Need that many shells? of course not. However, "In the lake, they make their homes in expansive beds of Neothauma shells. Huge colonies numbering in the thousands thrive in these massive shell beds.". ( http://www.minnfish.com/forum/viewtopic ... highlight= ) Take a look at the photo of a shell-bed near Mbete Island in that photo and you'll see the inspiration for the shellbed in my tank. I would argue that whether it is "ideal" to have open sand for the multies to dig depends on your goals, but I agree that its fun to watch them bulldoze!

My goal (impossible as it is to achieve in a 29gallon tank) was to mimic their natural environment as much as possible, while still adding a second species so that I get to watch the interaction. So far both species are keeping pretty much to themselves, unlike when I kept multies with some leleupi in an 80 gallon tank. There was a DMZ with posturing from both parties in that tank .

Next time I build a tank like this I will probably try to use a lighter weight shell than the turbos, to see if they feel like rearranging. I don't think they can move these turbos at all. They're still fun to watch though, especially the babies, and when what I assume is the "Dad" goes around and herds the other adults (or chases off the subdominant julies).

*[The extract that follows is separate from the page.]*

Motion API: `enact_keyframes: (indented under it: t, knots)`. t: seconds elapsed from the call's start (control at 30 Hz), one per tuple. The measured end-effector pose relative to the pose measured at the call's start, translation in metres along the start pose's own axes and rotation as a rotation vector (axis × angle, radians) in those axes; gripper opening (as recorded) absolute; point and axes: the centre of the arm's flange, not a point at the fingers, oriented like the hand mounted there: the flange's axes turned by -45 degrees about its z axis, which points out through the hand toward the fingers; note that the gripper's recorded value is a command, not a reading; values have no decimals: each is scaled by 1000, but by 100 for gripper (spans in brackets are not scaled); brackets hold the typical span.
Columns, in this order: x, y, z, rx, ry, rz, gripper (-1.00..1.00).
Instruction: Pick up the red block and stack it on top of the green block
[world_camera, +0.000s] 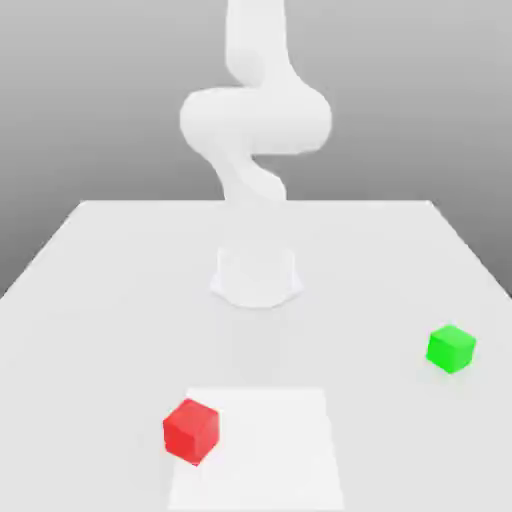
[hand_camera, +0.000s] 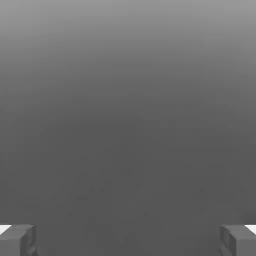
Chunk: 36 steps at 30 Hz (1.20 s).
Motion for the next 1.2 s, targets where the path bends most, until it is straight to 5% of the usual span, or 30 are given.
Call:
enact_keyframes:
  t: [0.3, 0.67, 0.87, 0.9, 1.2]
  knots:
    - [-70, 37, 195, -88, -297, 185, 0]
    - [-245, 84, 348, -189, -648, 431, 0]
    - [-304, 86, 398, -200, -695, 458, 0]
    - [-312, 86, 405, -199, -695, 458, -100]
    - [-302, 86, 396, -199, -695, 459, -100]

-Rick (the armchair aquarist)


----------



## whiskeyriver (Nov 29, 2011)

Here's the tank layout I settled on:














































7 N. Brevis Katabe and 5 J. Transcriptus Bemba are on their way to me now. The poor little tank-cyclin' white skirts will be evicted upon arrival. They done good, though. They done good...


----------



## Rick_Lindsey (Aug 26, 2002)

Lookin good! I'm less of a fan of the black sand, but that's a personal thing  New pics when the occupants arrive?

-Rick (the armchair aquarist)


----------



## whiskeyriver (Nov 29, 2011)

Rick_Lindsey said:


> Lookin good! I'm less of a fan of the black sand, but that's a personal thing  New pics when the occupants arrive?
> 
> -Rick (the armchair aquarist)


Thanks. I actually think I'm going to build the rock wall even higher. Found a free source of good limestone.

It's strange, though. Your tank's footprint looks larger than mine, yet it's not. It just _looks_ so much bigger. Most 20 longs I see online just look bigger, even though I know they are not. It's bizarre.[/i]


----------



## elilang (Dec 18, 2011)

hi, im attempting the same basic mix in a 14 gal bio cube. biocubes are great because of that 
added filtration. so I have a pair of julitichromis that have just settled down and am planning on a few shellies as well. here is my setup.


photo by elielilang, on Flickr


----------



## pistolpete (Dec 28, 2009)

I have julies (ornatus) and multies in my 75 gallon. Things were fine until the julies started spawning and picked a cave about 6 inches from the shell cluster. They are being pretty mean to the multies and there have been torn fins. I put a big flat rock between them for a visual barrier and that has helped somewhat. The julies consider any continuous pile of rocks to be theirs, no matter how big. So in a small tank, you should separate the rocks from the shells as much as space allows. Things would also stay peaceful if you had just male julies.


----------



## elilang (Dec 18, 2011)

hi, 
thanks for the info. I will see how it goes. the julies do seem to be taking over the tank.
im not against a julies species tank... but after the new year im going to try a few shellys out. 
as you know every fish and every tank is different. but im not afraid to return fish if things get 
violent. do you feel like the shellies ( particularly Lamprologus ocellatus gold ) can hold their own? even after territory has been claimed by the julies?


----------



## Rick_Lindsey (Aug 26, 2002)

I kept 2 distinct territories in my tank, the far left being rocks on sand, the far right being piles-o-shells, with a sort of rock-wall between them. I think having distinctly different territories, each tailored to a single species has helped reduce aggression in my 29g (same footprint as your 20). If you run into trouble you can always move the rocks in one direction and the shells in the other!

Occies are spunky little things (though not so much as lepidolamps!) -- Depending on the relative size/age of your julies and occies, you might be fine. If not I'd try rescaping before giving up on keeping both species!

-Rick (the armchair aquarist)


----------